The public hearing will begin at 10 am (local time), and both sides will get around 90 minutes each to present their cases. The hearings will be streamed live and on demand on the court’s website as well as on UN Web TV, the United Nations’ online television channel.

India had obtained a stay order on Jadhav’s execution from the ICJ on May 9. ICJ President Judge Ronny Abraham had then written to the Pakistani government: “In my capacity as president of the court...I call upon Your Excellency’s Government, pending the court’s decision on [India’s] request for the indication of provisional measures, to act in such a way as will enable any order the court may make on this request to have its appropriate effects.”

The case:

Jadhav was arrested by Pakistani officials on March 3 last year. He was accused of spying for Indian intelligence agency, the Research and Analysis Wing, and aiding separatist elements in restive Balochistan. Pakistan had later released a video which showed Jadhav allegedly confessing to his crimes. India has questioned not only the authenticity of the video but has also accused Pakistan of torturing Jadhav into “confessing”.

While the Pakistan Army had claimed Jadhav had been arrested in Saravan at the Iran-Pakistan border, Baloch leader Sarfaraz Bugti said he was picked up from Chaman in Balochistan. India, meanwhile, alleged he was kidnapped by Pakistani forces while in Iran on a business engagement.

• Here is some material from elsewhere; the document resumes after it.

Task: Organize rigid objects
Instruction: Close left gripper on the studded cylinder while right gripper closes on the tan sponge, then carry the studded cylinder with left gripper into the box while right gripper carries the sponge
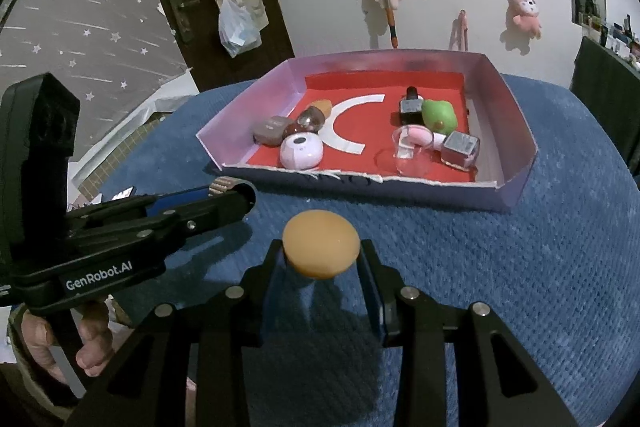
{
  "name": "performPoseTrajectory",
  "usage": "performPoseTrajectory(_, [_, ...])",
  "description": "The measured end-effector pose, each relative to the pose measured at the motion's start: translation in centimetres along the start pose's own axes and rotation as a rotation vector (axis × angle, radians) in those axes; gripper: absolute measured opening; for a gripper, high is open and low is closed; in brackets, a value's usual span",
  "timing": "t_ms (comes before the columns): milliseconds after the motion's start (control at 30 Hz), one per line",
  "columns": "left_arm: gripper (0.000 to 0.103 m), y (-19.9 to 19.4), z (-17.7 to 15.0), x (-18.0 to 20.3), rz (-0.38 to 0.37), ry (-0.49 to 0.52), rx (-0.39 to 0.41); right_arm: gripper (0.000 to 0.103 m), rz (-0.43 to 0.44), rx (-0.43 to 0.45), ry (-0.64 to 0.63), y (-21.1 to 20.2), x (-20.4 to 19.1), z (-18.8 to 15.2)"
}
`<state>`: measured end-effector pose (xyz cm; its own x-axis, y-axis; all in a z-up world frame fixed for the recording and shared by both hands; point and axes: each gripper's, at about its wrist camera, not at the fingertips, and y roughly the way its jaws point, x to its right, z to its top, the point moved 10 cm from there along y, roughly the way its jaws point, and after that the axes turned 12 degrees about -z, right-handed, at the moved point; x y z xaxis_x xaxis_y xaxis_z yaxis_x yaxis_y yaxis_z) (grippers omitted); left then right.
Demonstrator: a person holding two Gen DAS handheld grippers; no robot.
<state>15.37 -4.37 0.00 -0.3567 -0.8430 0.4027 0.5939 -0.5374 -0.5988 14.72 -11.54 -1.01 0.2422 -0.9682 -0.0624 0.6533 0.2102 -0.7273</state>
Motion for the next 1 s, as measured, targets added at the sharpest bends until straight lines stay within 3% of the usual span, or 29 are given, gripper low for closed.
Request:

Pakistan has denied India consular access to Jadhav 16 times, which New Delhi had said was a violation of the 1963 Vienna Convention of Consular Relations. In April, India had also sought visas for Jadhav’s parents and consular access to him, but the request was denied. The Centre had also sought Jadhav’s health certificate, a copy of the death sentence and the chargesheet filed against him from Pakistan. These, too, were not granted.